---------- MATERIAL SHOWN

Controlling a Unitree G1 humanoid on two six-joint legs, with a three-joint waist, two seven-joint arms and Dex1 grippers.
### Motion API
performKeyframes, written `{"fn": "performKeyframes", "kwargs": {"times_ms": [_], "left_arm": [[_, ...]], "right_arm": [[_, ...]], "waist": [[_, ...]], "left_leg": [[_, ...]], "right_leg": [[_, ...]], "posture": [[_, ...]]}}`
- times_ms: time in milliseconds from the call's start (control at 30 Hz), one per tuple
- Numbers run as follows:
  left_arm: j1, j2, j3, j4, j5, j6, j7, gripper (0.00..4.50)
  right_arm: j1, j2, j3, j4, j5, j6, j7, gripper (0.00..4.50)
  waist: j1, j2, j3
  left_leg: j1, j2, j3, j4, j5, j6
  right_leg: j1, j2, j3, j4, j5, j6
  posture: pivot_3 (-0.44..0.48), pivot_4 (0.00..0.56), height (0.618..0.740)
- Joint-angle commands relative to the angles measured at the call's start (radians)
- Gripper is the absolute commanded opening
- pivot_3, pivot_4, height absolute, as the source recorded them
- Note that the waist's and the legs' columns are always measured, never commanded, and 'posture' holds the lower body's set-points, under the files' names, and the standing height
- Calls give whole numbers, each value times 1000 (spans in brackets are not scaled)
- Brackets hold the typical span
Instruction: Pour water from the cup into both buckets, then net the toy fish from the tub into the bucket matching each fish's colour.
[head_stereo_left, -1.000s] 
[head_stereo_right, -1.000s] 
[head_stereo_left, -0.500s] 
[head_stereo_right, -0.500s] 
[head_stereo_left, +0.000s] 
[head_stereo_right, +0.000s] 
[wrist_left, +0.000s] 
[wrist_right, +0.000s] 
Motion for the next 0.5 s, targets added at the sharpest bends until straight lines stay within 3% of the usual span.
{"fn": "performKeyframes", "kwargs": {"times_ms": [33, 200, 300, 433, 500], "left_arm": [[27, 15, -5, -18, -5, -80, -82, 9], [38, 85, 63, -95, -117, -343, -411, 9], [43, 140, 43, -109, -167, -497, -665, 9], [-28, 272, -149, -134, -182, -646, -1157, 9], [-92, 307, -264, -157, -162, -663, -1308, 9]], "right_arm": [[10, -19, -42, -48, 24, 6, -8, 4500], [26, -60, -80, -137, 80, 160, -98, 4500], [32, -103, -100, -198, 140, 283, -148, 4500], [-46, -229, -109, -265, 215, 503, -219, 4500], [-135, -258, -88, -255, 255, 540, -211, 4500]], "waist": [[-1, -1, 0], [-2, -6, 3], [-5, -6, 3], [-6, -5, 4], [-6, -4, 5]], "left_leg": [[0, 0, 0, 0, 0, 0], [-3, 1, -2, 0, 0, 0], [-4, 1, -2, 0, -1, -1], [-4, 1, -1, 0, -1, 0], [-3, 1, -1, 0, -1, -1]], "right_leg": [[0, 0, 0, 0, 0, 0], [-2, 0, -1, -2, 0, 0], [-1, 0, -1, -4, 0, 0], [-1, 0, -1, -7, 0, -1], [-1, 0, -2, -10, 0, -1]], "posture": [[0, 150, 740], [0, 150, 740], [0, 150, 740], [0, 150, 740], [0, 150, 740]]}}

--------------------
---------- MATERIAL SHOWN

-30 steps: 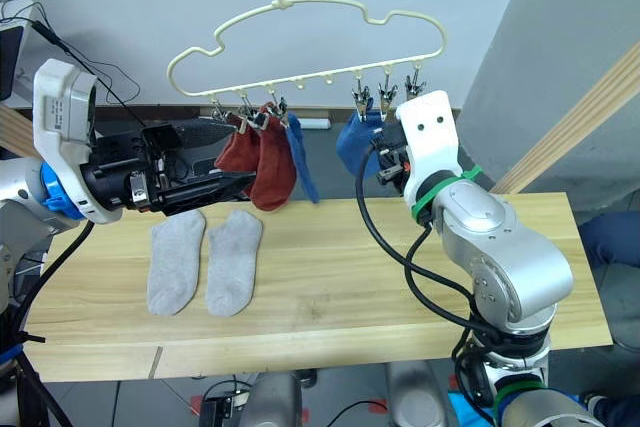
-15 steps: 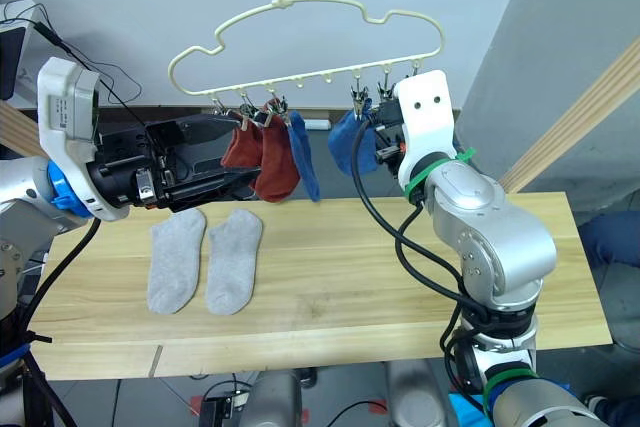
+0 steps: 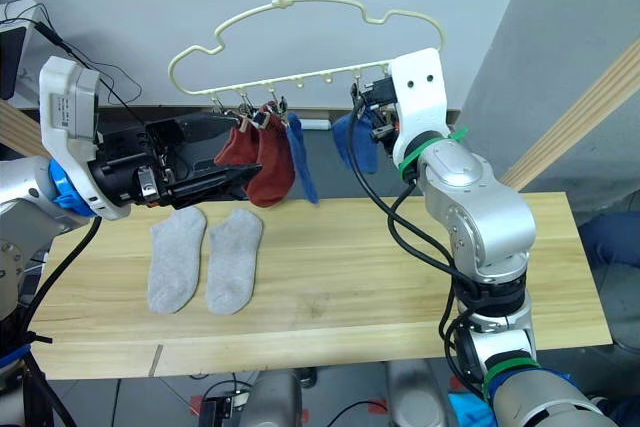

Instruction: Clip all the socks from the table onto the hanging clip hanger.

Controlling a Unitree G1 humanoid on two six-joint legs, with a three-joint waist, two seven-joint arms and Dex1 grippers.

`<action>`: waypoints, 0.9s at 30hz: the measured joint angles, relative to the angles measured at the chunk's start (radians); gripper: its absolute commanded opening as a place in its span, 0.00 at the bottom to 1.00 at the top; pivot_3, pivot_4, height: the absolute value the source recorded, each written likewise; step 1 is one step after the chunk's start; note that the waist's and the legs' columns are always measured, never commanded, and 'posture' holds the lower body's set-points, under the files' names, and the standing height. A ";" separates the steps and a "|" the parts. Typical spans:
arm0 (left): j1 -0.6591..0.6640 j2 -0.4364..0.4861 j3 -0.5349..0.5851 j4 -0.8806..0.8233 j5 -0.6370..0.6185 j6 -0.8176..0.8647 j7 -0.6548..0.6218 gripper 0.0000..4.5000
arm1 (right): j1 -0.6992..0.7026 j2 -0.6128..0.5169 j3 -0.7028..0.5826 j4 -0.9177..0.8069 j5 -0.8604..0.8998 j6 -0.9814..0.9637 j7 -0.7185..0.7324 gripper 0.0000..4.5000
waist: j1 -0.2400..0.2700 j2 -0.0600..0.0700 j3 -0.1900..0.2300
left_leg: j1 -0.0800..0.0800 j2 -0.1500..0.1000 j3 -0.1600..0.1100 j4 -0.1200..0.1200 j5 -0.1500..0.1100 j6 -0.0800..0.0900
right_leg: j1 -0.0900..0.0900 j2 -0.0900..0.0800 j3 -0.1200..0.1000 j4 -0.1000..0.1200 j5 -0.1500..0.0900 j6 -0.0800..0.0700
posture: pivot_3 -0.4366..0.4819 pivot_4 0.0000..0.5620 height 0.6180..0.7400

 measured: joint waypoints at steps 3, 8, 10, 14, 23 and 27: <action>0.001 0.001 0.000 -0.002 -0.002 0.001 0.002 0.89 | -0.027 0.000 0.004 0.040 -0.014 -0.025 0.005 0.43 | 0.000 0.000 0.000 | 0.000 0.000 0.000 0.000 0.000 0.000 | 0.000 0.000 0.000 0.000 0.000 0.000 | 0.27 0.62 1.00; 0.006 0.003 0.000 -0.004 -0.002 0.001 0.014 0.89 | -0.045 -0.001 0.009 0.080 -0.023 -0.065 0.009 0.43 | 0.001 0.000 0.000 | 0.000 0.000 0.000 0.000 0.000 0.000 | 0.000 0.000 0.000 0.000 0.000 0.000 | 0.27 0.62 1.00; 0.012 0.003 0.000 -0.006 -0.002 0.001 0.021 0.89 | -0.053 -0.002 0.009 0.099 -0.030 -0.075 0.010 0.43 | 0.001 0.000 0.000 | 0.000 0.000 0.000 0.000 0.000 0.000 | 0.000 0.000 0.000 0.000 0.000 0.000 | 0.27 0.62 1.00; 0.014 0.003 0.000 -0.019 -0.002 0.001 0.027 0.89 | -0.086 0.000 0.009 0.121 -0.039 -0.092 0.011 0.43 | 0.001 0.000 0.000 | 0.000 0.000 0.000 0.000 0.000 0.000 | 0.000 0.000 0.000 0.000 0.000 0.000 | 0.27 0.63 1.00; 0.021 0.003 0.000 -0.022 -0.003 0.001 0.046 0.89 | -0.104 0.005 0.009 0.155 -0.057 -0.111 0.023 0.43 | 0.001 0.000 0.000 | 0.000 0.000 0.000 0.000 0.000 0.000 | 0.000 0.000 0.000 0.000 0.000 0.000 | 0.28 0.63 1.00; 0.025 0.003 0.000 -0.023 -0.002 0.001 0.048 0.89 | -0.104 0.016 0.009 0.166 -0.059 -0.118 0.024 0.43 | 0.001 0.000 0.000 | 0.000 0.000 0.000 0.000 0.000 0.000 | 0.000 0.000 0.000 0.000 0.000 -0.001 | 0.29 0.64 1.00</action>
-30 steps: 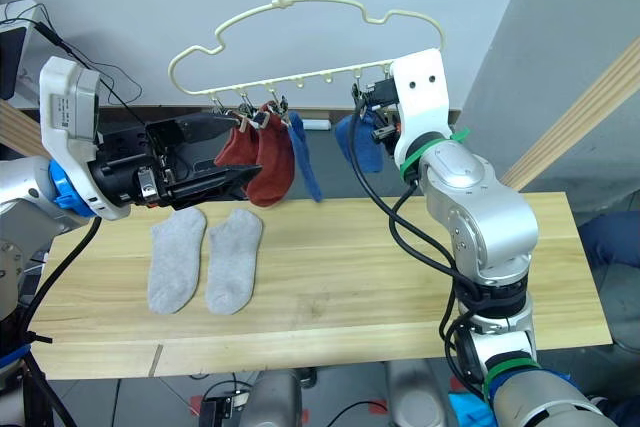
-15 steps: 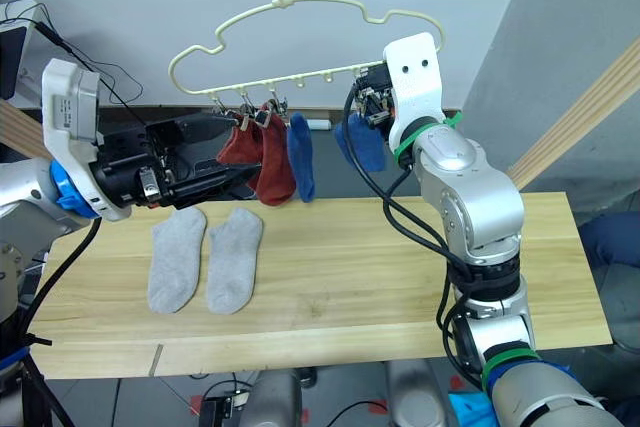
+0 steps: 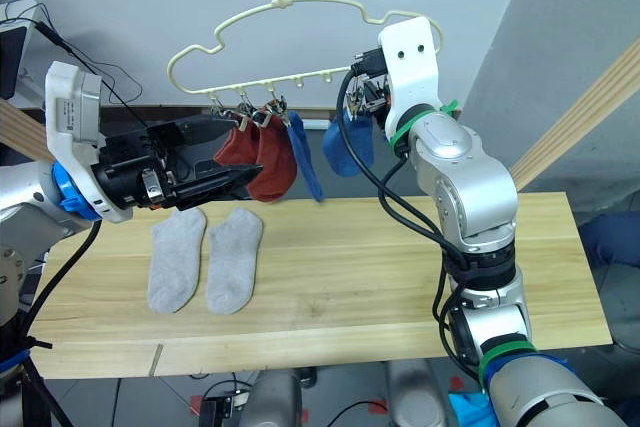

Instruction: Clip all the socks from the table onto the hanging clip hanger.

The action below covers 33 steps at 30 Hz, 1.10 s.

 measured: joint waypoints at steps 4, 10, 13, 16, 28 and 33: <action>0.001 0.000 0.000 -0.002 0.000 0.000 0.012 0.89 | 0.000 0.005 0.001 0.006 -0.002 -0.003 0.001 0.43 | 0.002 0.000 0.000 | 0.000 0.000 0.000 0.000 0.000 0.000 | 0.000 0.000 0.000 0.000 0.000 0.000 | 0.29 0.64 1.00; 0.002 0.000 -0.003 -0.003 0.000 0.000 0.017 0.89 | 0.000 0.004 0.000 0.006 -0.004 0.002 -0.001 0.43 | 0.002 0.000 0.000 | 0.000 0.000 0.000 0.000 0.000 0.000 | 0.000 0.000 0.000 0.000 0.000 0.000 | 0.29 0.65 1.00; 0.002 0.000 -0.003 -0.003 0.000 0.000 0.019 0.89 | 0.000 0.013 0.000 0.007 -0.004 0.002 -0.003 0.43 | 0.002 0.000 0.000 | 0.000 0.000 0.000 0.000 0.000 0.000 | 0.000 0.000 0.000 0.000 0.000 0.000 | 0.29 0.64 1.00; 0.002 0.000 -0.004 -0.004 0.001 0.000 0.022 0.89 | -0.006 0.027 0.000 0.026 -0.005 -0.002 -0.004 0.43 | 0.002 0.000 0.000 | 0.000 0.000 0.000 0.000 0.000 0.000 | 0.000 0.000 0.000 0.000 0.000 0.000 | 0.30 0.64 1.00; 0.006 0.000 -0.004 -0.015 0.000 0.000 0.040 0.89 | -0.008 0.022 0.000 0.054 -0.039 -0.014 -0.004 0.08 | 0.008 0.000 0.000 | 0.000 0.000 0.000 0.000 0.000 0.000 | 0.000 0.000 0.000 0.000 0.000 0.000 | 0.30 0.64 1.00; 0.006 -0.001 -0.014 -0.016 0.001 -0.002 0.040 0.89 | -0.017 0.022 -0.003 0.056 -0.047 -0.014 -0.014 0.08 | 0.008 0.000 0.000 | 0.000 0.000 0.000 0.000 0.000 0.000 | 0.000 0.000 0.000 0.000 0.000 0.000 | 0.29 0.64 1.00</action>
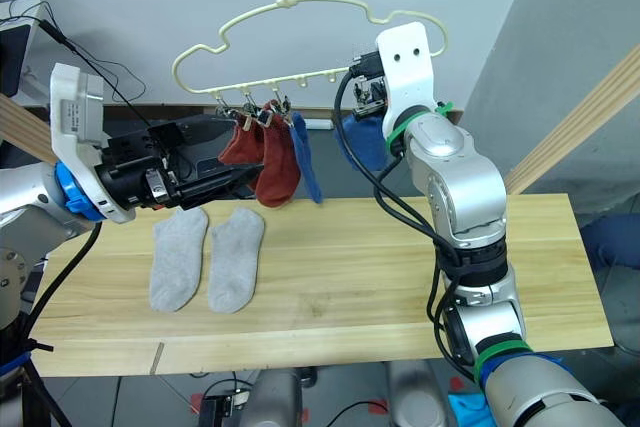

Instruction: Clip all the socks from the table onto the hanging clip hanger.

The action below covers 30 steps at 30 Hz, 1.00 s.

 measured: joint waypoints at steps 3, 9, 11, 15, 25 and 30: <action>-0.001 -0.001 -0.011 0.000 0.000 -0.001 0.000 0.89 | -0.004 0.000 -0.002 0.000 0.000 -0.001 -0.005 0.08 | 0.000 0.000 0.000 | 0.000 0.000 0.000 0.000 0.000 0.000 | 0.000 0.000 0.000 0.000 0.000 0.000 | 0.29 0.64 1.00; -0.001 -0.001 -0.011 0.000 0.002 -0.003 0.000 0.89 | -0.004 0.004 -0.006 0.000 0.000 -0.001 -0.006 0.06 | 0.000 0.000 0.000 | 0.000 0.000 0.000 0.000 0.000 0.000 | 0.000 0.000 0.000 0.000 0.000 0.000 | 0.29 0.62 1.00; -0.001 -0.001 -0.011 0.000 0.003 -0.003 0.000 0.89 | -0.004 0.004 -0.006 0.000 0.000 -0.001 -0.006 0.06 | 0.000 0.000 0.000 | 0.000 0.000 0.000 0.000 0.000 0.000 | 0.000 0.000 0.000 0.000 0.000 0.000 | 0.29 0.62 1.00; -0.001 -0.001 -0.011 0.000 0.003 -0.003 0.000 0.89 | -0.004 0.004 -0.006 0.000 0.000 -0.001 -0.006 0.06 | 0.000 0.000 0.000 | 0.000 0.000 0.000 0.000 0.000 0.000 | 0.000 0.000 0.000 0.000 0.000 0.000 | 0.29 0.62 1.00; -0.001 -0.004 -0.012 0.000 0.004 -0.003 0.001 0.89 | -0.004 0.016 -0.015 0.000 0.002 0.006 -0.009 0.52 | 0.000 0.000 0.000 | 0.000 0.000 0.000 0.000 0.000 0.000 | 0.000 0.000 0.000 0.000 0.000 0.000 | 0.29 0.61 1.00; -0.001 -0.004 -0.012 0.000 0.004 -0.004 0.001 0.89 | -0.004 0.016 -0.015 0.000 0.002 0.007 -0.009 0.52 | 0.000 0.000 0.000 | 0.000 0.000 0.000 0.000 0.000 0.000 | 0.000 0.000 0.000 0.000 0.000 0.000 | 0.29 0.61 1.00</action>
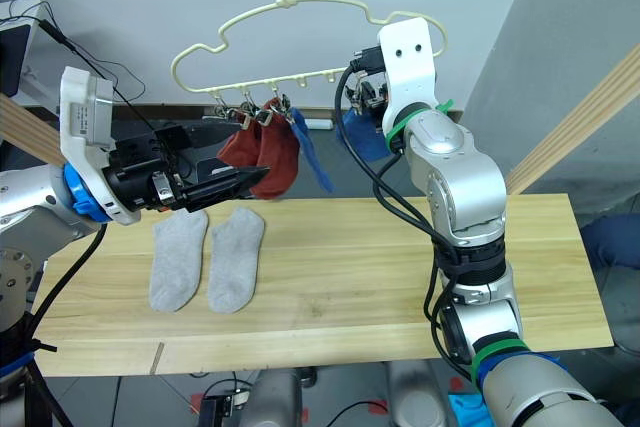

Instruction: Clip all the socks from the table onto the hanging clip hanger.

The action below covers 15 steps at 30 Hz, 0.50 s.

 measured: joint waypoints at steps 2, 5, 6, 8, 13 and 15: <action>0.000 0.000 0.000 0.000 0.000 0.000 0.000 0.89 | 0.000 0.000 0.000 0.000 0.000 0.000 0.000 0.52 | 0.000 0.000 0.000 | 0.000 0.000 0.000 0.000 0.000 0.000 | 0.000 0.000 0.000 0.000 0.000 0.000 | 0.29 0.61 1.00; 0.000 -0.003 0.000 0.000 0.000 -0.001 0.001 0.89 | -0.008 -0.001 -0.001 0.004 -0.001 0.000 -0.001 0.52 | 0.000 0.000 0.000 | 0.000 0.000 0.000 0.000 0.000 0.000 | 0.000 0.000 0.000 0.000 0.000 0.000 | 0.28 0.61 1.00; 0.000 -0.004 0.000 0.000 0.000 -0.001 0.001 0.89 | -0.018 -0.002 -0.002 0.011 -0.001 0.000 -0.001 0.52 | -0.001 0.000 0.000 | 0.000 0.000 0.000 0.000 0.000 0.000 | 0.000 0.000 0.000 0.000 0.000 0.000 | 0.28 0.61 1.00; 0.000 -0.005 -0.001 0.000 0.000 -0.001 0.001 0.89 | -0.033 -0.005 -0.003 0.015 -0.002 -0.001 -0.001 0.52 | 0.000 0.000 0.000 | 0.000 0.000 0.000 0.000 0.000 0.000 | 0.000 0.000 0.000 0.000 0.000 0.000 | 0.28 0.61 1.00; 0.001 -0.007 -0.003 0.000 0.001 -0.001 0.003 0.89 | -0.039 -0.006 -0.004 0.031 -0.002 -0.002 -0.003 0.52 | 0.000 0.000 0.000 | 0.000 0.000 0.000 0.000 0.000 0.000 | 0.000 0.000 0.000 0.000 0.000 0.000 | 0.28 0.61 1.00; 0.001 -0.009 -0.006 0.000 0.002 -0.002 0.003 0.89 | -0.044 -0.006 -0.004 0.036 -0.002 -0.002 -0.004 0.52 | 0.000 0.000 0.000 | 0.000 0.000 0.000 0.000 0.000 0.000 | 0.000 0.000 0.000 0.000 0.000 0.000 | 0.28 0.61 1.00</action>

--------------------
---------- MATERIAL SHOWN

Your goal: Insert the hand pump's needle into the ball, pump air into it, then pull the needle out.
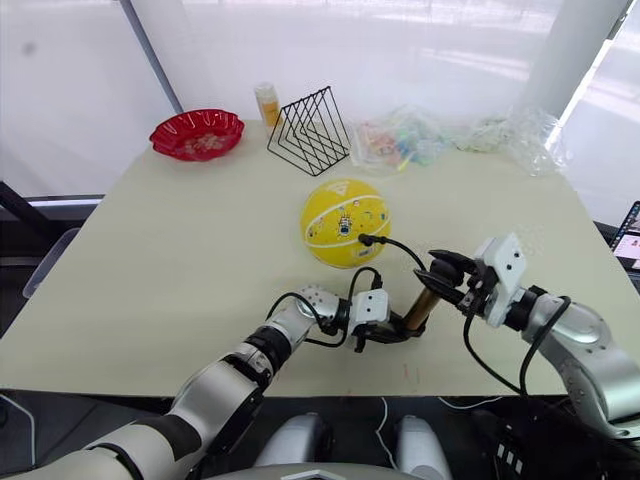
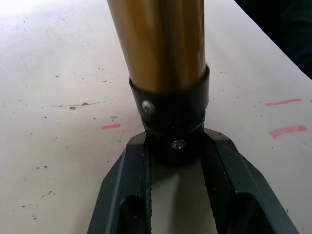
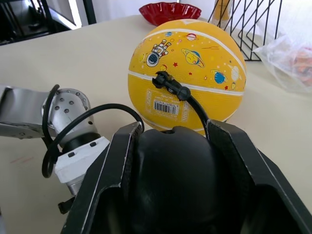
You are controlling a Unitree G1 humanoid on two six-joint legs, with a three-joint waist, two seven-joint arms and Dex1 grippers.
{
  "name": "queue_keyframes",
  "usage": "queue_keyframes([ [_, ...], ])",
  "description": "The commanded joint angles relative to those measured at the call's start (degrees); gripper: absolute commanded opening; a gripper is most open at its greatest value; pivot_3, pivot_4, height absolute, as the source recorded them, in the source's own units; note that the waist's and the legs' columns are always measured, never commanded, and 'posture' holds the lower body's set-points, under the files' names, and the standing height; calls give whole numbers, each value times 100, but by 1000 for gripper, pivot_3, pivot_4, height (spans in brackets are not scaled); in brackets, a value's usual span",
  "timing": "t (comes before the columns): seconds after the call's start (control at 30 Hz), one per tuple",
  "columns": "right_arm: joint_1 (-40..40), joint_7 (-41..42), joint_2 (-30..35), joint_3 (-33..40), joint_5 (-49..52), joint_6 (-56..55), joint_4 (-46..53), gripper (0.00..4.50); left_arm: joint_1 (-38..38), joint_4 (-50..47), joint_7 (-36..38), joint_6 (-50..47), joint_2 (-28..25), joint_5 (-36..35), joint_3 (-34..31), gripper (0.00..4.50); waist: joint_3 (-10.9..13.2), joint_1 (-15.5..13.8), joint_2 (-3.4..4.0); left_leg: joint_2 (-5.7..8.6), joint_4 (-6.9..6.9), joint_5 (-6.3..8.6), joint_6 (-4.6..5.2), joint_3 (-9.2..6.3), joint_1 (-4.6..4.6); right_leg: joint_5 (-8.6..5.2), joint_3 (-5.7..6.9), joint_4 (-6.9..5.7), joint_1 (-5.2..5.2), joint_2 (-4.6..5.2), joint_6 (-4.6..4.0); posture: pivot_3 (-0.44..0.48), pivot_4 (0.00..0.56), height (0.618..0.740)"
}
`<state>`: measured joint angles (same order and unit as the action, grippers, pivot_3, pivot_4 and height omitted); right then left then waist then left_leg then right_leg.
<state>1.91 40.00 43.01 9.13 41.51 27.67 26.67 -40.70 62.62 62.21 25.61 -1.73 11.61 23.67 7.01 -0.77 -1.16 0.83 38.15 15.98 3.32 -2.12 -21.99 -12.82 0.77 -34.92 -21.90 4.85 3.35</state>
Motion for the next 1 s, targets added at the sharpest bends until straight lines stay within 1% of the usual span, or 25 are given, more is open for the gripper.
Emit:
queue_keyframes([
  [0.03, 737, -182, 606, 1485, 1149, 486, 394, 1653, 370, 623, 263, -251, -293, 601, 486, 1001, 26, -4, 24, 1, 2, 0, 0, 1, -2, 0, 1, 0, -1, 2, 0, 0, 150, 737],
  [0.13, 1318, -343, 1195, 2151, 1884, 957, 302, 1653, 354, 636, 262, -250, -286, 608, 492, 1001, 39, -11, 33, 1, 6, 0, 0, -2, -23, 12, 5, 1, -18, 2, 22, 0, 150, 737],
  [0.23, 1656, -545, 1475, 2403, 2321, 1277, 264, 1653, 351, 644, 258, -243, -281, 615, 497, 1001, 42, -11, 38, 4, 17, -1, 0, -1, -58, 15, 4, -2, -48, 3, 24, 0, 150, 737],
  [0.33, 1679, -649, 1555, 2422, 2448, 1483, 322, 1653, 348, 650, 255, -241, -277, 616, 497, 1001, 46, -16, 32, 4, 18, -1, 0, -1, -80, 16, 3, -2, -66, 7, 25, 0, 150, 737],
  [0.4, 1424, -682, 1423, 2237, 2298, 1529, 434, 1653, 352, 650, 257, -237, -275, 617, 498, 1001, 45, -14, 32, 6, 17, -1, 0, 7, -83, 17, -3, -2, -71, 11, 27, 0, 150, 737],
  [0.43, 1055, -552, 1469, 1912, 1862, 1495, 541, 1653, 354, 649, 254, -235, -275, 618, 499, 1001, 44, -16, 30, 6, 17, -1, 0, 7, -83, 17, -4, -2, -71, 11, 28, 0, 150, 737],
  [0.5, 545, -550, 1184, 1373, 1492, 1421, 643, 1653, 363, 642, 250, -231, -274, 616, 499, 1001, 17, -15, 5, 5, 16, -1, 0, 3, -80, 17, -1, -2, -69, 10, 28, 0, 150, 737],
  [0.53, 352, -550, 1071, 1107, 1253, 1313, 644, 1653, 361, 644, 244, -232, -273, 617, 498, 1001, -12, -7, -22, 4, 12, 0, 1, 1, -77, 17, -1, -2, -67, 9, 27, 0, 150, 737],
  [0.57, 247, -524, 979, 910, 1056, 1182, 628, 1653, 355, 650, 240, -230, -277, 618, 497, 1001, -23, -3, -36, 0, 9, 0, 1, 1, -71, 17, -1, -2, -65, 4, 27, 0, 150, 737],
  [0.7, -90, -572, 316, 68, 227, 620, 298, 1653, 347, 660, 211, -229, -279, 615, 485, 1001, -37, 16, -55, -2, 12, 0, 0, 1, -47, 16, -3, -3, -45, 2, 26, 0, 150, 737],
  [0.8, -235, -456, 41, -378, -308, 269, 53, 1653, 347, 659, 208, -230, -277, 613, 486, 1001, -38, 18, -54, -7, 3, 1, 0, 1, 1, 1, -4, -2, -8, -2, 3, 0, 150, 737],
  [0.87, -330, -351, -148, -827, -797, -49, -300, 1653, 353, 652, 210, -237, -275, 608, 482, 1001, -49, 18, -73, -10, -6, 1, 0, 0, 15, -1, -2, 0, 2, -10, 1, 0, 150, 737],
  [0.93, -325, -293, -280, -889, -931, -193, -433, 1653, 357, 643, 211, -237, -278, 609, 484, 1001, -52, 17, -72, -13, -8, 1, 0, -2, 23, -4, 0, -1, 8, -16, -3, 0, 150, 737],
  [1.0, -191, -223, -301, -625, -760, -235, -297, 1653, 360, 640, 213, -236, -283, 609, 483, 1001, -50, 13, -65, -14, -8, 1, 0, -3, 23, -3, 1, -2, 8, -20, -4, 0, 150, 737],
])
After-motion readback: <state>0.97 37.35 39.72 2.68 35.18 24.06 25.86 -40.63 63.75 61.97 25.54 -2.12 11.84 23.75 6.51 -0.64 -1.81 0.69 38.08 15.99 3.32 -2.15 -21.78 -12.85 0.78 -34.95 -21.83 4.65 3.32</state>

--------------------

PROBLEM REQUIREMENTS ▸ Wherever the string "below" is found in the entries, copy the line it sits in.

ANSWER BOX ▸
The action below covers 33 steps at 30 Hz, 1.10 s.
The action below covers 30 steps at 30 Hz, 1.00 s.
The action below covers 15 steps at 30 Hz, 0.50 s.

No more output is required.